Age at CRCS initiation

Our analysis of age at screening initiation suggests that individuals are delaying CRCS by as much as 5 years. This finding was fairly consistent over the study period; however, fewer people were excluded each year as the age range increased; therefore the most accurate assessment of screening initiation likely occurred in the final years of the analysis. Also, given the age restrictions used to ensure that no participants were over age 50 before entering the cohort, it is possible that our results are biased downward and that the actual mean age at screening initiation is higher than 55 among the entire population of screeners.

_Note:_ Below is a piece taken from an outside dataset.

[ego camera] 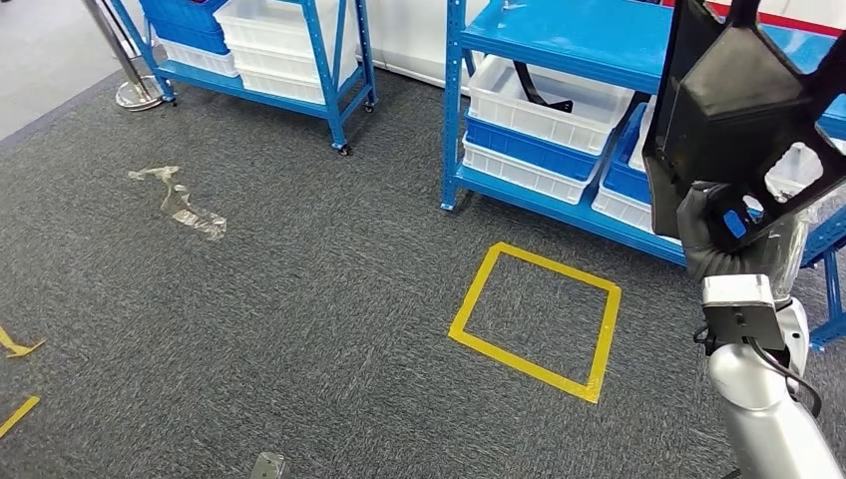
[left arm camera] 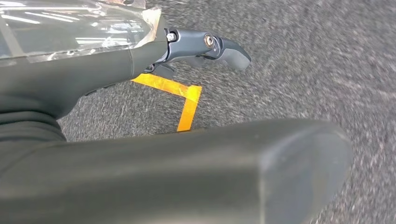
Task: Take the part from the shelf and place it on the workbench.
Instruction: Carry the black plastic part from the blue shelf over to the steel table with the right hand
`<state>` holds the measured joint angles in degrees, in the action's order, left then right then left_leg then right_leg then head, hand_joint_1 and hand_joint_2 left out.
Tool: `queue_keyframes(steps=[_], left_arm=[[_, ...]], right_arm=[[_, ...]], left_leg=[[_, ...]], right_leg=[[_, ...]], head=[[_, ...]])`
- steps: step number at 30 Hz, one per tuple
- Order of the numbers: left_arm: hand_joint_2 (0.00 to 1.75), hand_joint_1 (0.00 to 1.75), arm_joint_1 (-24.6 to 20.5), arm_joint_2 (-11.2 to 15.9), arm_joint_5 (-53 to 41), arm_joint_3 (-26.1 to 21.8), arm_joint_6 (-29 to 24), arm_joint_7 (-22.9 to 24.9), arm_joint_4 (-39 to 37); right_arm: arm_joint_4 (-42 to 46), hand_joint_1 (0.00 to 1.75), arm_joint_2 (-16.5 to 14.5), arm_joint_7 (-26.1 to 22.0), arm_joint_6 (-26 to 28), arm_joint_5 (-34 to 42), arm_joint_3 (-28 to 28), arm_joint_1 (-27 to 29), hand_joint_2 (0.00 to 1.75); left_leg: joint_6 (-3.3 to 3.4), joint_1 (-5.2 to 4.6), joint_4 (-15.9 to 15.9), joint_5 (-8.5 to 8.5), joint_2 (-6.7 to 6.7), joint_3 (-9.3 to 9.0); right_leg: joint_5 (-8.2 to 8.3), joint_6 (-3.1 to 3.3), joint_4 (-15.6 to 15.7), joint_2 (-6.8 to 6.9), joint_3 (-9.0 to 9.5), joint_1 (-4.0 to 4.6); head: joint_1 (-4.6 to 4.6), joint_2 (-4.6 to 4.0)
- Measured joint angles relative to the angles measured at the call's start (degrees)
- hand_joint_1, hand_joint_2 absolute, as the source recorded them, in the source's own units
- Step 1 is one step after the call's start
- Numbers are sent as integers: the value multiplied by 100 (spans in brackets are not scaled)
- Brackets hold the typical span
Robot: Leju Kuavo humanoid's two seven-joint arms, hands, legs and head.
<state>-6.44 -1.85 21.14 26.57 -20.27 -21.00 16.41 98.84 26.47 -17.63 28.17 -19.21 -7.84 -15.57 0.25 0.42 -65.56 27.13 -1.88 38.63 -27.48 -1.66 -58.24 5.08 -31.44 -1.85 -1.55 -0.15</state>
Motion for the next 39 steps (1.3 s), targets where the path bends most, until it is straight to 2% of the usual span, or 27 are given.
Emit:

Regardless, our findings suggest a need for screening messages that are targeted to individuals at or prior to age 50.

Strengths and limitations

Our study includes several strengths and a few limitations. One limitation is the lack of racial/ethnic and socioeconomic diversity in Olmsted County, which precludes our ability to generalize our findings to other communities. Furthermore, we do not have information on the insurance status of our participants, which is a factor that has been linked to CRCS adherence (1). Strengths of the study include that the REP database allowed us to describe CRCS patterns for a defined population and that CRCS uptake was assessed through medical records rather than self-report, thus providing a more accurate estimate of CRCS adherence patterns (13–15). Our study is also one of the first reports to assess age at CRCS initiation. In conclusion, our findings document historical and current trends in CRCS and highlight potential targets for further study to reduce CRC-related morbidity and mortality.

No potential conflicts of interest were disclosed.

This study was supported by the Mayo Foundation and made possible by the Rochester Epidemiology Project (Grant #R01- AG034676 from the National Institute on Aging).